As consumers increasingly turn to food delivery and takeout, restaurants need to think of ways to reduce the thousands of pieces of single-use plastic and foam products that package those orders.
As consumers increasingly turn to food delivery and takeout, restaurants need to think of ways to reduce the thousands of pieces of single-use plastic and foam products that package those orders. Associated Press file photo

I run Mexican restaurants in San Diego, the taco capital of the United States. We see our restaurants as community gathering places and believe we have a responsibility to make a positive contribution to the world. In recent years, that has included trying to reduce our environmental footprint.

A large part of our business is takeout orders, and that is only increasing as delivery apps like DoorDash and Postmates are changing the way Americans eat. A few years ago, some of our customers expressed concerns about the packaging we — and most restaurants — used for takeout food.
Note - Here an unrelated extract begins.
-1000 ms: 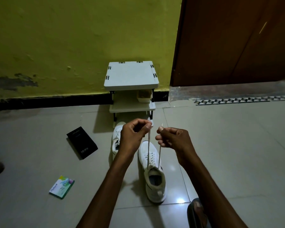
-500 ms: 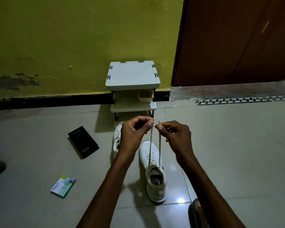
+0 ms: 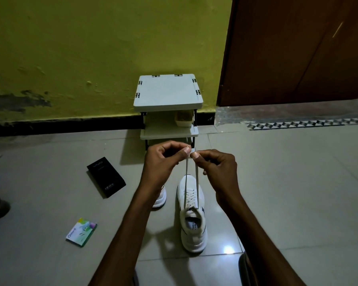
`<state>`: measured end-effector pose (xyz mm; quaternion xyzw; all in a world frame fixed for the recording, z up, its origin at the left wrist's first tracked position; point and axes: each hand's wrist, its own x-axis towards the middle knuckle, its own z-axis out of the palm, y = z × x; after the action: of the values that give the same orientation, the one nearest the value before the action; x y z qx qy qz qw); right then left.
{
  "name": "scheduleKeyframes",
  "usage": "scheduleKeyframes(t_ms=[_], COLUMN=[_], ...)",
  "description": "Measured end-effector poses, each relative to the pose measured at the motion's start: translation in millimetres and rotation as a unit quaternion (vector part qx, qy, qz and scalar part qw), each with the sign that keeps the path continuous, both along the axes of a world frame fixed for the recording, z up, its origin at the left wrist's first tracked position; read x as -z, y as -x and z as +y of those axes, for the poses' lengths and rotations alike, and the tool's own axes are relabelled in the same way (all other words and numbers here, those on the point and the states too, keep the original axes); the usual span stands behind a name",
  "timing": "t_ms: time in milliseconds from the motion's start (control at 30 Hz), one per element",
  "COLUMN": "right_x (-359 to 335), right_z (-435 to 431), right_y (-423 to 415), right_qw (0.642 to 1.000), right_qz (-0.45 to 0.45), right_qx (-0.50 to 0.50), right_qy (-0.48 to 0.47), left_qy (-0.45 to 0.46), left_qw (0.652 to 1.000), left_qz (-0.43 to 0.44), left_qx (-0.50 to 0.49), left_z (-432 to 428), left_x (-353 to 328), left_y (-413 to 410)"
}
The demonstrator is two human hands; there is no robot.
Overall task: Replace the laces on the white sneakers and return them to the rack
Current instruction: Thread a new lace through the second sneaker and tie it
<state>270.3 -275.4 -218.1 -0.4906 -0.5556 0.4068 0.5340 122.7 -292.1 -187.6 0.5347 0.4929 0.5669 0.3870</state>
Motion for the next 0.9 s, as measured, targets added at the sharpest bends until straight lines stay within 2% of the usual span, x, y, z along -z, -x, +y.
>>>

We took those concerns seriously and began learning what we could about our options and about the city of San Diego’s aggressive Climate Action Plan. Here are some of things we learned: California recycles less than 15% of single-use plastic materials. (That figure is unknown for Kansas and Missouri, which regulate recycling far less than the Golden State.)

China, which used to take much of our recycling, has sharply curtailed plastic imports, leaving local municipalities with huge bills for processing these materials. And worst of all, plastic and expanded plastic foam often end up in the ocean, where they degenerate into microplastic, which turns up in fish and drinking water.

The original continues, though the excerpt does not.